▶ **Work task**:
Find every line below with the word "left" in it, and copy each one.

▶ **Data segment**:
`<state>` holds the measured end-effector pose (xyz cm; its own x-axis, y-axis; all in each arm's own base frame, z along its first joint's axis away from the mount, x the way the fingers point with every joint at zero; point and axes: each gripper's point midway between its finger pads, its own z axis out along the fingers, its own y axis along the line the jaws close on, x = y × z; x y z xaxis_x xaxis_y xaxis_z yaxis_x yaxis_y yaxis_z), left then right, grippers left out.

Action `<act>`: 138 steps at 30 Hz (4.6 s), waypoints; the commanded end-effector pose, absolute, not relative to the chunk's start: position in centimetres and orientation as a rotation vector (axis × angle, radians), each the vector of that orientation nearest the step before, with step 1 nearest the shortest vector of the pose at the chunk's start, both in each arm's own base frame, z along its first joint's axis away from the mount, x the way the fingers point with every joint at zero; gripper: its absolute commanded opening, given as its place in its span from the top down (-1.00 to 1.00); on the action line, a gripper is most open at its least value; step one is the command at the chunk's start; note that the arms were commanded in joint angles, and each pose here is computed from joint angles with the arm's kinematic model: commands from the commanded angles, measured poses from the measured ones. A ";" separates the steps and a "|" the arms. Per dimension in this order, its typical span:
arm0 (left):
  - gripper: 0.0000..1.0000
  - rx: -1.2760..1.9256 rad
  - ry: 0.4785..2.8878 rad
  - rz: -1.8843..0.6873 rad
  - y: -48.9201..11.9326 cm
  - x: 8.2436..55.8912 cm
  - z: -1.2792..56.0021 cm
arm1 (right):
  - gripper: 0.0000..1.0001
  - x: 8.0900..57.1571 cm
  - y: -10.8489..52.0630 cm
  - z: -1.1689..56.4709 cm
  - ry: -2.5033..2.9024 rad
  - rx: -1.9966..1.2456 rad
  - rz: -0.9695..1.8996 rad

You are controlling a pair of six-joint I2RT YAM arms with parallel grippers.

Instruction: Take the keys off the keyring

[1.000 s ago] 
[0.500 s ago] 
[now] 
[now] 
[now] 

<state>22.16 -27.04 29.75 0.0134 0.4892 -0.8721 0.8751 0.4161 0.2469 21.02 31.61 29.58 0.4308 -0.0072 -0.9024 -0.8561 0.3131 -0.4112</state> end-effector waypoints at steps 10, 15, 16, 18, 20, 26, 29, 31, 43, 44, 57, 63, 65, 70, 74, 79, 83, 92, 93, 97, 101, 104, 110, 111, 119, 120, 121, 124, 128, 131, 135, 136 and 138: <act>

▶ **Task solution**:
`<state>` holds the measured end-effector pose (xyz cm; its own x-axis, y-axis; all in each arm's own base frame, z along its first joint's axis away from the mount, x the way the fingers point with every joint at zero; point and axes: each gripper's point midway between its finger pads, its own z axis out along the fingers, its own y axis along the line the jaws close on, x = y × z; x y z xaxis_x xaxis_y xaxis_z yaxis_x yaxis_y yaxis_z), left then right, grippers left out.
arm0 (left):

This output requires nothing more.